Molto si è parlato in questi mesi di turismo odontoiatrico sia sui giornali sia in televisione. Ancora più frequenti gli articoli pubblicati sulle pagine locali; tra le tante segnaliamo quelle pubblicate sul quotidiano "Il Gazzettino" nella sezione di Udine, nel quale il presidente del locale Ordine dei medici invita i cittadini a non varcare il confine per farsi curare i denti.
All’invito non segue nessuna iniziativa ufficiale da parte della Commissione odontoiatrica, perché - dice il presidente Maisano al quotidiano - “non intendiamo prestare il fianco a ulteriori pubblicità a favore di soggetti che dicono di praticare tariffe inferiori.”

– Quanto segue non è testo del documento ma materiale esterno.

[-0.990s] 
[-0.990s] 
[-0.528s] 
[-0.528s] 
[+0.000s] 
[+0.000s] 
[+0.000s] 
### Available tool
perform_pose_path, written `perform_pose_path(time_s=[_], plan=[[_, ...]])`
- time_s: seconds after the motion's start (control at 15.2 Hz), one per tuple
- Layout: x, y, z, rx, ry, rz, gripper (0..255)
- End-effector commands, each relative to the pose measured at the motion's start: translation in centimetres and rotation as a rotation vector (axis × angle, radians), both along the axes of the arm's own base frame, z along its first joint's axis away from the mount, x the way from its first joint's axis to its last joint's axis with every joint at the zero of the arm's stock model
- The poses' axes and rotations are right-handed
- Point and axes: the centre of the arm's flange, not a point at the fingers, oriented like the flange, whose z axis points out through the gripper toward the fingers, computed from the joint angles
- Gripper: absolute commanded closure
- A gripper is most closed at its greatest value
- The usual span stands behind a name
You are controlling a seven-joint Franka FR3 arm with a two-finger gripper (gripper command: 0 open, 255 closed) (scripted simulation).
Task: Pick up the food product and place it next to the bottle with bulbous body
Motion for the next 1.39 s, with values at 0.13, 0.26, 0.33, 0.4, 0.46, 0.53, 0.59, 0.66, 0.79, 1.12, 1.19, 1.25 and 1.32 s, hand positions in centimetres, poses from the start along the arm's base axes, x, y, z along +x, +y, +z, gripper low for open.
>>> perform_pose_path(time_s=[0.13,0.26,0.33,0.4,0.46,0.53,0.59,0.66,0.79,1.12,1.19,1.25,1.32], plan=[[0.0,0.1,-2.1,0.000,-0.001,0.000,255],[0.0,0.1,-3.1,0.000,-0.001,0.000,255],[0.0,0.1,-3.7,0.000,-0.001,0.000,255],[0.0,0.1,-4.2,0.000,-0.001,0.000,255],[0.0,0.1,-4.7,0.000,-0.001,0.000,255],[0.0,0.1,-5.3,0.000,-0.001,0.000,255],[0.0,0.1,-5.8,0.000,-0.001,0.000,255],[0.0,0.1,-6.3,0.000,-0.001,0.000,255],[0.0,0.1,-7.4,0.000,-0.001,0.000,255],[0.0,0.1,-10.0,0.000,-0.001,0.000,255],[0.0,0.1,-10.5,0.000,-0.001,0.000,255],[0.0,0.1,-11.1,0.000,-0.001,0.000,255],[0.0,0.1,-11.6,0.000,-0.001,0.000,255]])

“Capiamo che questo è un periodo difficile dal punto di vista economico - spiega al giornale il presidente. Adesso il nuovo fenomeno da affrontare è un turismo odontoiatrico che non si sviluppa più, o non solo, verso i paesi dell’Est, ma prima ancora all’interno della nostra area geografica.” Sono molte, infatti, le realtà nel nord-est che propongono assistenza a costi estremamente contenuti. “Vogliamo mettere in allerta i cittadini - continua - affinché sappiano che il low cost non può conciliarsi con la qualità del servizio medico e nemmeno con la sicurezza: questi studi che stanno sorgendo in Friuli, e non solo, sono convenzionati con circuiti legati a paesi come Cina e India: i materiali, le protesi, le ceramiche arrivano da questi territori; per quanto ne possiamo sapere, c’è il rischio che si tratti di materiali di modesta qualità. Quanto poi alla garanzia dei materiali, questi studi low cost danno una garanzia decennale, ma di che tipo di garanzia si tratta e su che cosa? Anche questo è un quesito senza risposta.”

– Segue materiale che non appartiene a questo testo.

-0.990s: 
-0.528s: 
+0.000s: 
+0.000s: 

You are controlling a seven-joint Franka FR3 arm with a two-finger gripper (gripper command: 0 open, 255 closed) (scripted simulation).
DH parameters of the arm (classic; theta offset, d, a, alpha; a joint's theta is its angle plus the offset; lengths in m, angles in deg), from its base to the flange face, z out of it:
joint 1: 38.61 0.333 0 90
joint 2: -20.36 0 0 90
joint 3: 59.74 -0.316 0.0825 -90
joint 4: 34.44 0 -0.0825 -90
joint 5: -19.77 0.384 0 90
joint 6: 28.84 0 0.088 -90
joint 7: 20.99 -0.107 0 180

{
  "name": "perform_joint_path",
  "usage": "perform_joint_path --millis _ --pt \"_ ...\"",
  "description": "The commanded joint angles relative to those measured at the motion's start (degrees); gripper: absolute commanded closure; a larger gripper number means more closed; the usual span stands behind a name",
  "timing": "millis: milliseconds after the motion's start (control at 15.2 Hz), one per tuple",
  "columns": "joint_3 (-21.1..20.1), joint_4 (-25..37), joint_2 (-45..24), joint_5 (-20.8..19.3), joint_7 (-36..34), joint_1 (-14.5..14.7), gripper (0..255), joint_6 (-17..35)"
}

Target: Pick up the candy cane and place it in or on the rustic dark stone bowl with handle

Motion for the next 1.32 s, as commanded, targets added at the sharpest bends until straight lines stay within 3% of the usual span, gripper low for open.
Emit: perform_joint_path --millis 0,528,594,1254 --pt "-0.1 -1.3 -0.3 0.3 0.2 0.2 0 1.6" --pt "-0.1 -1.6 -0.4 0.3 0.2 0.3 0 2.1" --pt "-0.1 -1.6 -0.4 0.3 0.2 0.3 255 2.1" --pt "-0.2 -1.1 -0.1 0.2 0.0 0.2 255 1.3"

L’altro aspetto da considerare, dopo quello prioritario della difesa della salute e dei processi di sicurezza, è, come si legge nell’articolo, quello del costo. “Ad analizzare bene soltanto i prezzi - continua Maisano - si scopre che non si tratta di tariffe bassissime, anzi: questi studi a presunto basso costo propongono l’igiene orale a 40 euro, ma per venti minuti, quando invece, abitualmente, una seduta di igiene orale dura più di un’ora, a questo punto si fa una semplice operazione matematica e si arriva alla tariffa di mercato; una ceramica viene proposta a 300 euro, e qui scattano le perplessità sul materiale usato, visto che, normalmente, i 300 euro sono il costo effettivo solo dell’odontotecnico.”